▸ **Try it**:
Would you retype the listing below word for word, without any of its pictures?

----- Given material

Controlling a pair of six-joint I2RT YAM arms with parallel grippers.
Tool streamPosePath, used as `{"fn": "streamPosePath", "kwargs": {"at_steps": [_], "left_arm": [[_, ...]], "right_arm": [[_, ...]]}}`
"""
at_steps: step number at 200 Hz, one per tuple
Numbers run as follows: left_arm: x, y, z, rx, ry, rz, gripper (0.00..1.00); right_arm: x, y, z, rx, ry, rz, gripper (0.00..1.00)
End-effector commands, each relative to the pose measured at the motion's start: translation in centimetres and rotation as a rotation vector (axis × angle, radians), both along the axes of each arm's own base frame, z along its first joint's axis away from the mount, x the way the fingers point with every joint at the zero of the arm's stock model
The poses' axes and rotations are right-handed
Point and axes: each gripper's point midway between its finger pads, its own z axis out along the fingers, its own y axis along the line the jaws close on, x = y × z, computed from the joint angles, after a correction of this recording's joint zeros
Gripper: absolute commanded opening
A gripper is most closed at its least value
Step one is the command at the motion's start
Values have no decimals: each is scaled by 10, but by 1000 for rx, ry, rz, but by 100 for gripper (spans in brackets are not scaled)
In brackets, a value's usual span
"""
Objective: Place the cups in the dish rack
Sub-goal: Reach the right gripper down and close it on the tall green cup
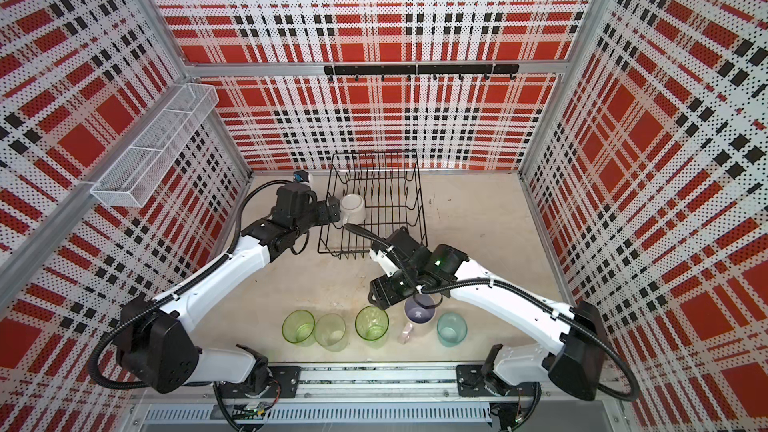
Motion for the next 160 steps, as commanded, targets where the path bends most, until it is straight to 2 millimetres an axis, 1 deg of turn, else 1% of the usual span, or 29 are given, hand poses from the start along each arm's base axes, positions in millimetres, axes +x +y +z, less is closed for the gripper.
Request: {"fn": "streamPosePath", "kwargs": {"at_steps": [1,15,28,41,46,61,88,96,113,126,142,160], "left_arm": [[-3,4,12,-57,-37,-5,98],[-4,6,13,-67,-39,-5,98],[-5,9,14,-69,-42,-1,98],[-6,10,14,-71,-42,-1,98],[-7,10,14,-72,-43,-1,98],[-8,12,14,-74,-43,2,98],[-9,14,14,-86,-43,-5,98],[-9,14,15,-90,-44,-6,98],[-9,14,19,-96,-51,-9,98],[-9,13,21,-101,-55,-9,98],[-11,11,22,-111,-56,-20,98],[-12,9,24,-124,-57,-31,98]], "right_arm": [[-12,-11,-19,-84,74,0,65],[-17,-5,-21,-66,98,17,61],[-21,0,-27,-67,122,30,58],[-23,1,-35,-96,129,36,47],[-23,0,-38,-112,127,32,45],[-17,-3,-43,-146,105,13,44],[-10,-3,-43,-151,71,-1,41],[-8,-4,-44,-160,62,-7,38],[-7,-7,-51,-194,60,-14,34],[-7,-8,-56,-216,64,-13,33],[-7,-9,-60,-233,65,-10,28],[-4,-9,-59,-235,49,-15,21]]}}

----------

▸ **Answer section**:
Controlling a pair of six-joint I2RT YAM arms with parallel grippers.
Tool streamPosePath, used as `{"fn": "streamPosePath", "kwargs": {"at_steps": [_], "left_arm": [[_, ...]], "right_arm": [[_, ...]]}}`
"""
at_steps: step number at 200 Hz, one per tuple
Numbers run as follows: left_arm: x, y, z, rx, ry, rz, gripper (0.00..1.00); right_arm: x, y, z, rx, ry, rz, gripper (0.00..1.00)
End-effector commands, each relative to the pose measured at the motion's start: translation in centimetres and rotation as a rotation vector (axis × angle, radians), both along the axes of each arm's own base frame, z along its first joint's axis away from the mount, x the way the fingers point with every joint at the zero of the arm's stock model
The poses' axes and rotations are right-handed
Point and axes: each gripper's point midway between its finger pads, its own z axis out along the fingers, its own y axis along the line the jaws close on, x = y × z, computed from the joint angles, after a correction of this recording's joint zeros
Gripper: absolute commanded opening
A gripper is most closed at its least value
Step one is the command at the motion's start
Values have no decimals: each is scaled by 10, but by 1000 for rx, ry, rz, but by 100 for gripper (spans in brackets are not scaled)
In brackets, a value's usual span
"""
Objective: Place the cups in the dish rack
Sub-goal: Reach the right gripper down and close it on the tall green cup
Motion for the next 160 steps, as commanded, targets where the path bends most, until it is straight to 2 millimetres an axis, 1 deg of turn, else 1% of the usual span, or 29 are given, hand poses from the start along each arm's base axes, positions in millimetres, axes +x +y +z, less is closed for the gripper.
Request: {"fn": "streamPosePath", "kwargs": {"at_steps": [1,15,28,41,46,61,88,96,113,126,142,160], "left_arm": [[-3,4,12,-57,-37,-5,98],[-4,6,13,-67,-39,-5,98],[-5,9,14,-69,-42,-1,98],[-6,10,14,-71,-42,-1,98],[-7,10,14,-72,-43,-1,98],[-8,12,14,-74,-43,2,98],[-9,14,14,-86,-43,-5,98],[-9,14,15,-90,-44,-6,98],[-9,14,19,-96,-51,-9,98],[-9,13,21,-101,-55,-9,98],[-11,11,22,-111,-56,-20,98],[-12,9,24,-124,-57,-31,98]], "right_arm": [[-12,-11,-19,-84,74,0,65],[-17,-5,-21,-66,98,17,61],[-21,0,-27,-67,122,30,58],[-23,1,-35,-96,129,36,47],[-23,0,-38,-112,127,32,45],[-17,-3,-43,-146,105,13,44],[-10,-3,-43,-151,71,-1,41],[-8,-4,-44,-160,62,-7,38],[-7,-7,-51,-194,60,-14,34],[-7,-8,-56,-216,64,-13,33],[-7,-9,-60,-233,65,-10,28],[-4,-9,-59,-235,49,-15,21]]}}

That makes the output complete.